The opinion of the court was delivered by: The Hon. James V. Selna


The Court has read all documents submitted in support of, in return to, and/or in opposition to entry of the temporary restraining order, the order to show cause, and/or the preliminary injunction, and has read supplemental briefing by plaintiffs and defendants Jason and Richard Gilliam. The Court also has considered all other evidence, documents, and argument of counsel and of pro se parties. Based on the foregoing material, and the entire file in this civil action, the Court finds that good cause exists to grant the preliminary injunction described in the Order to Show Cause and to amend and supplement the Court's Findings of Fact, Conclusions of Law, and Preliminary Injunction dated April 9, 2009.
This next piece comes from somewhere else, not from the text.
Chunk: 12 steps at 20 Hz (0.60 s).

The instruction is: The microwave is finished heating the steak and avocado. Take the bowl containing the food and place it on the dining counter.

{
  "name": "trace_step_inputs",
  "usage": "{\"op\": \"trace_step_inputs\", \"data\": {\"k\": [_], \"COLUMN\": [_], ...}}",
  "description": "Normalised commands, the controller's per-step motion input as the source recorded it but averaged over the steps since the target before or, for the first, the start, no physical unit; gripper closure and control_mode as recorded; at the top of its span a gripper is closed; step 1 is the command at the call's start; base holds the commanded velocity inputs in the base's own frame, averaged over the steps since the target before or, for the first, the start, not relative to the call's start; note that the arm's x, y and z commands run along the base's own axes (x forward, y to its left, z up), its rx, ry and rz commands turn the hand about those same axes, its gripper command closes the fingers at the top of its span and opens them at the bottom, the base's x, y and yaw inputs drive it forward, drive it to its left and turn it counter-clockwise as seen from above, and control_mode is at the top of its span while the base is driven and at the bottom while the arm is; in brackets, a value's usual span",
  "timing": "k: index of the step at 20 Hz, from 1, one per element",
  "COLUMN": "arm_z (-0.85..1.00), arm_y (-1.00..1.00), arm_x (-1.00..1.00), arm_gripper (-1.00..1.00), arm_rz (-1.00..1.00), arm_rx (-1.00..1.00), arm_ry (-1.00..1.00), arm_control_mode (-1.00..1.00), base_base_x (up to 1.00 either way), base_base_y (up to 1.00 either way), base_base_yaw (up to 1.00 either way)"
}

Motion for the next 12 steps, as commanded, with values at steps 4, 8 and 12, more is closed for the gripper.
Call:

The Court finds the following facts:

1. A number of customers and potential customers of Monex Deposit Company and Monex Credit Company (collectively, "Monex") have decided not to do business with the company because of what they have read about Monex on websites operated by or contributed to by defendants Jason Gilliam, Richard Gilliam, and Steven Bowman (collectively "defendants"). Those websites include

2. Defendants have threatened to publish additional negative material about Monex on and to report Monex's activities to government and the news media, and to continue to do so, unless Monex pays them $20 million. Defendants' statements were not protected communications under California Civil Code Section 47(b), in that (a) the statements were not made as a demand with an intent to proceed with litigation; and (b) defendants did not . represent and did not have a relationship with the vast majority of investors whom they purported to represent. To the extent that a facial threat of RICO litigation may be deemed within the scope of Section 47(b), defendants nevertheless threatened other conduct not within the scope of the privilege and not related to the litigation process.

3. Since the Court's March 24, 2009 Order, the Webhost GoDaddy has removed defendants MonexFRAUD website, advising the parties that GoDaddy would revisit the issue after this Court ruled on the Order to Show Cause for a Preliminary Injunction.

4. Other websites operated by or contributed to by defendants publishing negative material about Monex remain in operation.

5. Since this Court's March 24, 2009 Order in this matter, defendants have not retracted their extortionate demands or their threats: (a) to publish additional negative material about Monex on and other websites, (b) to report Monex's activities to government and the news media, and (c) to continue to do so, unless Monex pays them $20 million.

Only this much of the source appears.